== Try it ==
Without including any images, repeat the listing below exactly.

== Dataset content ==
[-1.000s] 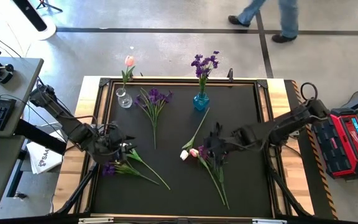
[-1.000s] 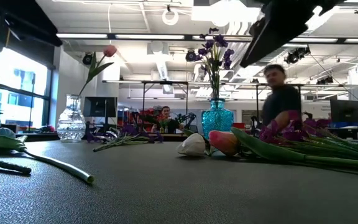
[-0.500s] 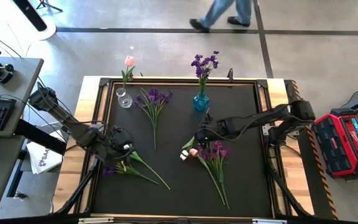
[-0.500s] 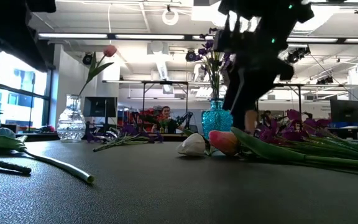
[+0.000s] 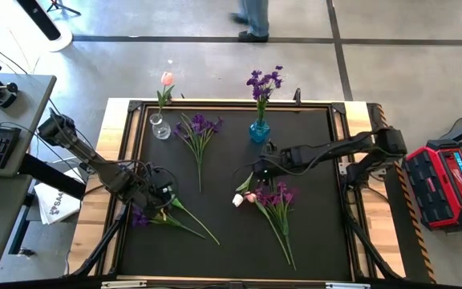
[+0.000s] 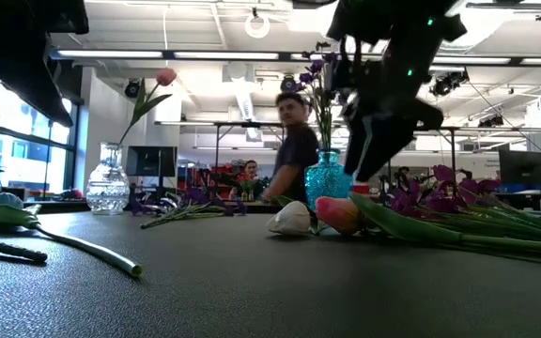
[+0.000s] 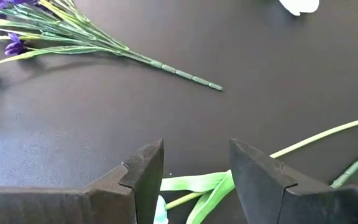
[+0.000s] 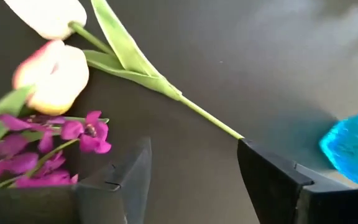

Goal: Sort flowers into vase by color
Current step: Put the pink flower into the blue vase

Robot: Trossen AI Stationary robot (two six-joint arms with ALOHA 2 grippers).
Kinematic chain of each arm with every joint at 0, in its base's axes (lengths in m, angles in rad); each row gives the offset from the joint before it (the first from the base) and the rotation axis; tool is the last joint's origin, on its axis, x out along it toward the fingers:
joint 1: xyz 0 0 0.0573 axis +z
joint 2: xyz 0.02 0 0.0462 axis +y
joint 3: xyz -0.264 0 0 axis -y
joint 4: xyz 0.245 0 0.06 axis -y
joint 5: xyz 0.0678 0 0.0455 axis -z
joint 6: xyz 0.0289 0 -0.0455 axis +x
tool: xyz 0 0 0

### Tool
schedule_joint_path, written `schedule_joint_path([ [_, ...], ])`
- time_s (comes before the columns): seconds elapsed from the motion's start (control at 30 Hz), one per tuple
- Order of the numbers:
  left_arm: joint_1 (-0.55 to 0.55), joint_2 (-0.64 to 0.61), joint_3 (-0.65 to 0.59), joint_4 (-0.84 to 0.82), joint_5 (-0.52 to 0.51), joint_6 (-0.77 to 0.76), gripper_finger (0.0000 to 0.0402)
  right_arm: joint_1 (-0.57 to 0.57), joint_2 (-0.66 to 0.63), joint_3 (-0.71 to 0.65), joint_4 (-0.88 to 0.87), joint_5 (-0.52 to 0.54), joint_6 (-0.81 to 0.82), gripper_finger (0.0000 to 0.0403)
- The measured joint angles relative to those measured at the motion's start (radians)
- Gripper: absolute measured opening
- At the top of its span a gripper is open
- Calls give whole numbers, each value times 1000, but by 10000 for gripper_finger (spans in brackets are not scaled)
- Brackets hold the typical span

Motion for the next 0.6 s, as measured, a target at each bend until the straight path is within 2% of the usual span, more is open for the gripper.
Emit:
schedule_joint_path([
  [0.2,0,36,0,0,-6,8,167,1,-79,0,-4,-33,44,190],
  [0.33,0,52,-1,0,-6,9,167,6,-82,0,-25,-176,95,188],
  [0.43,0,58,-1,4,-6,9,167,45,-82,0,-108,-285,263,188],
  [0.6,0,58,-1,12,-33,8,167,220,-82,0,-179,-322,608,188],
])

== Task answer ==
[-1.000s] 
[-1.000s] 
[-0.500s] 
[-0.500s] 
[+0.000s] 
[+0.000s] 
[+0.000s] 
[+0.000s] 

Goal: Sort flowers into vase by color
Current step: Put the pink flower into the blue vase

Robot: Trossen AI Stationary robot (two six-joint arms with ALOHA 2 grippers).
Kinematic chain of each arm with every joint at 0, in its base's axes (lengths in m, angles in rad); each row gives the offset from the joint before it (the first from the base) and the rotation axis; tool is the last joint's origin, on its axis, x out along it toward the fingers:
joint 1: xyz 0 0 0.0573 axis +z
joint 2: xyz 0.02 0 0.0462 axis +y
joint 3: xyz -0.264 0 0 axis -y
joint 4: xyz 0.245 0 0.06 axis -y
joint 5: xyz 0.0678 0 0.0455 axis -z
joint 6: xyz 0.0289 0 -0.0455 axis +x
tool: xyz 0 0 0

### Tool
schedule_joint_path, written `schedule_joint_path([ [_, ...], ])`
- time_s (comes before the columns): seconds elapsed from the motion's start (control at 30 Hz), one per tuple
- Order of the numbers:
  left_arm: joint_1 (-0.55 to 0.55), joint_2 (-0.64 to 0.61), joint_3 (-0.65 to 0.59), joint_4 (-0.84 to 0.82), joint_5 (-0.52 to 0.51), joint_6 (-0.77 to 0.76), gripper_finger (0.0000 to 0.0402)
  right_arm: joint_1 (-0.57 to 0.57), joint_2 (-0.66 to 0.63), joint_3 (-0.71 to 0.65), joint_4 (-0.88 to 0.87), joint_5 (-0.52 to 0.54), joint_6 (-0.81 to 0.82), gripper_finger (0.0000 to 0.0403)
- The measured joint angles relative to those measured at the motion's start (radians)
- Gripper: absolute measured opening
- At the top of its span a gripper is open
- Calls give whole numbers, each value times 1000, but by 10000 for gripper_finger (spans in brackets are not scaled)
- Brackets hold the typical span

Motion for the next 0.6 s, as measured, a target at each bend until the straight path is within 2% of the usual span, more is open for the gripper.
Emit:
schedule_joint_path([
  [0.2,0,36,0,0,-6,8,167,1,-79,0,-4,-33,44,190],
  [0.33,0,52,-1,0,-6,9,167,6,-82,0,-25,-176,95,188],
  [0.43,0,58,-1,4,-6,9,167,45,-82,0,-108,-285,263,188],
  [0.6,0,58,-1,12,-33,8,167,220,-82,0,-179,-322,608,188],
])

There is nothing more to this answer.